> **Extracted data entries**
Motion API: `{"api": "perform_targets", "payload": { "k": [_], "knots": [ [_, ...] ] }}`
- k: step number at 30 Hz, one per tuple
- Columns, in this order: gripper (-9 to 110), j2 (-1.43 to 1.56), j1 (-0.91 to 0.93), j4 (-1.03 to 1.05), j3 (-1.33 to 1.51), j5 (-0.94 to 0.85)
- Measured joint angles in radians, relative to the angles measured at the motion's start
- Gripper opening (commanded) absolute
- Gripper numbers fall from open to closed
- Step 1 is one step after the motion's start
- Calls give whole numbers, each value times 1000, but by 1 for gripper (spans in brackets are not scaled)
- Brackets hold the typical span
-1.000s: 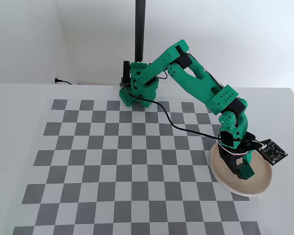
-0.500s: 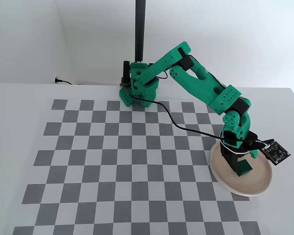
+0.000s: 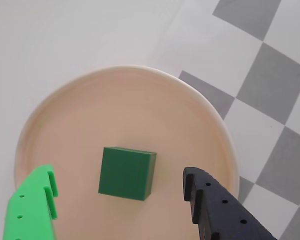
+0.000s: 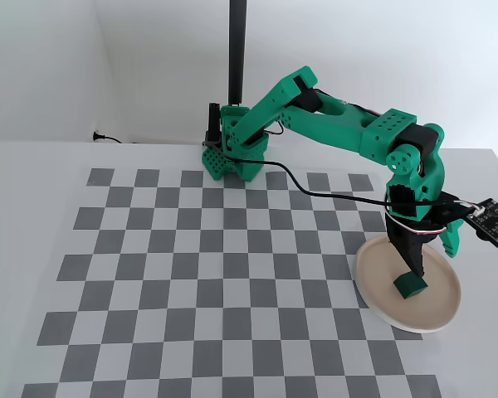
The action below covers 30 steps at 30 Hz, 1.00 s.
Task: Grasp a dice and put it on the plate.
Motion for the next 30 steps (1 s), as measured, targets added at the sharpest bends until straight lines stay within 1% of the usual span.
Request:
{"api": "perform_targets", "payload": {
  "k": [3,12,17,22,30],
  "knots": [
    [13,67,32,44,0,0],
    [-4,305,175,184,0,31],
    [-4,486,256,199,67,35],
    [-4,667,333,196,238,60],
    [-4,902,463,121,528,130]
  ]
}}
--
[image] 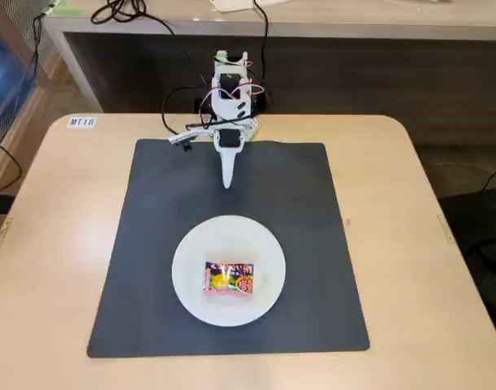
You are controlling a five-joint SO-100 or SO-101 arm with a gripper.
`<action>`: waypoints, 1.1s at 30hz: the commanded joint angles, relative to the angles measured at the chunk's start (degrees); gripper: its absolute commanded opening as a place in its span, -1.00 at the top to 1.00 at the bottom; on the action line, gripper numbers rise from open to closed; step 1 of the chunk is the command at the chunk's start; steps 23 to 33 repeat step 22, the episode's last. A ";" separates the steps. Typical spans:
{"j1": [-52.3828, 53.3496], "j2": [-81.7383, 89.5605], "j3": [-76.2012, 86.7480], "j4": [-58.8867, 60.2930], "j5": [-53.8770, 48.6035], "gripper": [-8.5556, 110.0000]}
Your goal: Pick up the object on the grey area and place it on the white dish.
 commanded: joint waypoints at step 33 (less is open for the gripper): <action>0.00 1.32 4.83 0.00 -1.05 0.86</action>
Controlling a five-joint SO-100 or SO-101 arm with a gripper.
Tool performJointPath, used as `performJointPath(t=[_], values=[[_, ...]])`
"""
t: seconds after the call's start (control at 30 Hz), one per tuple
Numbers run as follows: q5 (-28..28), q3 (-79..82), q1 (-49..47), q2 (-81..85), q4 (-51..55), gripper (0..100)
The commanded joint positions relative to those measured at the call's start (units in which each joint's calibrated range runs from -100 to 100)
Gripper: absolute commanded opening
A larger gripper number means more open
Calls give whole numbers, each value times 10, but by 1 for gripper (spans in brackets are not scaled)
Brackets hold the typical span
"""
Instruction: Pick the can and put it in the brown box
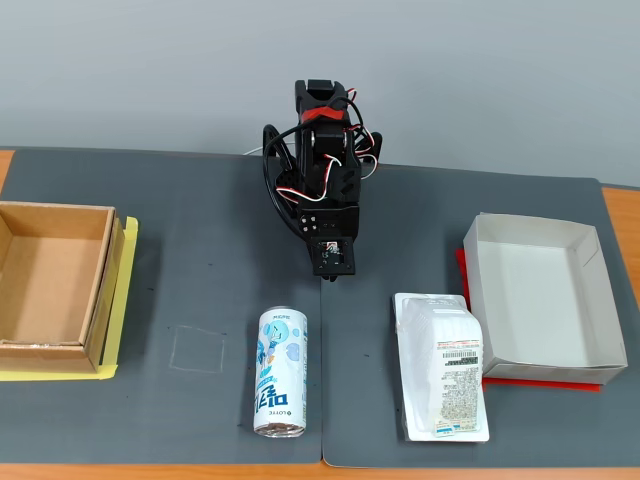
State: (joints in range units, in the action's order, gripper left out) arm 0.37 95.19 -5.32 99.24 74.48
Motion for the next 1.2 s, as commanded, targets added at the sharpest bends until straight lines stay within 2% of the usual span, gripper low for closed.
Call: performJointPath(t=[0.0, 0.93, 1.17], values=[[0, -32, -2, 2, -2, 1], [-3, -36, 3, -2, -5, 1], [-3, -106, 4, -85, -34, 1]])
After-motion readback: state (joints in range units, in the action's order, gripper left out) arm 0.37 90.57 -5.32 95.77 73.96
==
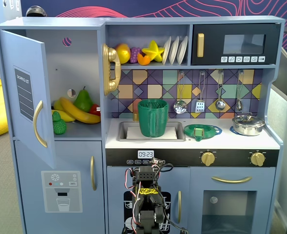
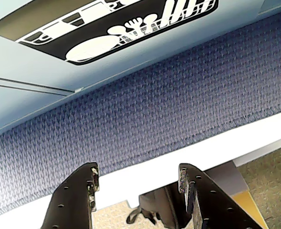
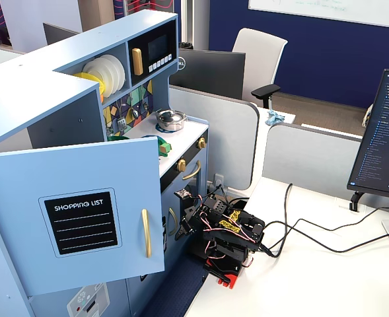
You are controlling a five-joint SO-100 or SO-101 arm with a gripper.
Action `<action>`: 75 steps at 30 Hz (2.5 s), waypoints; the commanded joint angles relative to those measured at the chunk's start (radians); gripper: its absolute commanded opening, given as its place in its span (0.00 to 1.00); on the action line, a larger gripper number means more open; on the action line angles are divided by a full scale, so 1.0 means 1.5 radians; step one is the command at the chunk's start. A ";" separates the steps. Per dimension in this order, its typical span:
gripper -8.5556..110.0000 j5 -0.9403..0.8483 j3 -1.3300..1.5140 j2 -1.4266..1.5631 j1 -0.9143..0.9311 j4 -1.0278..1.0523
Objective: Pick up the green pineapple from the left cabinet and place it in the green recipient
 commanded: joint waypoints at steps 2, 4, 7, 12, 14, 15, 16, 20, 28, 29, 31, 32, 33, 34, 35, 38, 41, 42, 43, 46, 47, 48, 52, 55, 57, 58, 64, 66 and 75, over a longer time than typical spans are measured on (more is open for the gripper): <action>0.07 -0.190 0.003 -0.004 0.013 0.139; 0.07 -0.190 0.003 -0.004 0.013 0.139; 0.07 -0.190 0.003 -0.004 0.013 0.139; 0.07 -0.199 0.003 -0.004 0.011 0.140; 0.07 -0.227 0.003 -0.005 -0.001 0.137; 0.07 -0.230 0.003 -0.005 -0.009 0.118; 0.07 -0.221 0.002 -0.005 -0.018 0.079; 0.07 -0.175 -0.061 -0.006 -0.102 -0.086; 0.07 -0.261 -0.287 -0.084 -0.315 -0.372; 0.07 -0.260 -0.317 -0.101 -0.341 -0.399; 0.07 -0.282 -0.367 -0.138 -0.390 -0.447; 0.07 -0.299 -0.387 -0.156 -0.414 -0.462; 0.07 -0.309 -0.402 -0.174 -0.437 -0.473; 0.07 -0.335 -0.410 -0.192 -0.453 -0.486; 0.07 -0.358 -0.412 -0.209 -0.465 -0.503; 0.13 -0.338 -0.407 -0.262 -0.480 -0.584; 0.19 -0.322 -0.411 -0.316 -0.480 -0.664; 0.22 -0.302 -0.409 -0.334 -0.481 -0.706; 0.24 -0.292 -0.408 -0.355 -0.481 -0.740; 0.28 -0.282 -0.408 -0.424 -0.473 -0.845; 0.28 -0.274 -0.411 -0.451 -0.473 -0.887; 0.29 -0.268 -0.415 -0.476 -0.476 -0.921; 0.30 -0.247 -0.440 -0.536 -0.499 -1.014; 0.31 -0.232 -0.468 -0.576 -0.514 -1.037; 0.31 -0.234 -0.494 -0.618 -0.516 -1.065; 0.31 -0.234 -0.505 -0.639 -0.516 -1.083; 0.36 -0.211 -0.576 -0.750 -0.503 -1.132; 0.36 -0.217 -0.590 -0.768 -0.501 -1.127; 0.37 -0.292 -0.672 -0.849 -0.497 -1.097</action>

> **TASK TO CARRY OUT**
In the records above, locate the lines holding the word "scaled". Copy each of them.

> **TASK RESPONSE**
- Calls give whole numbers, each value times 1000, but by 1 for gripper (spans in brackets are not scaled)
Calls give whole numbers, each value times 10, but by 1 for gripper (spans in brackets are not scaled)

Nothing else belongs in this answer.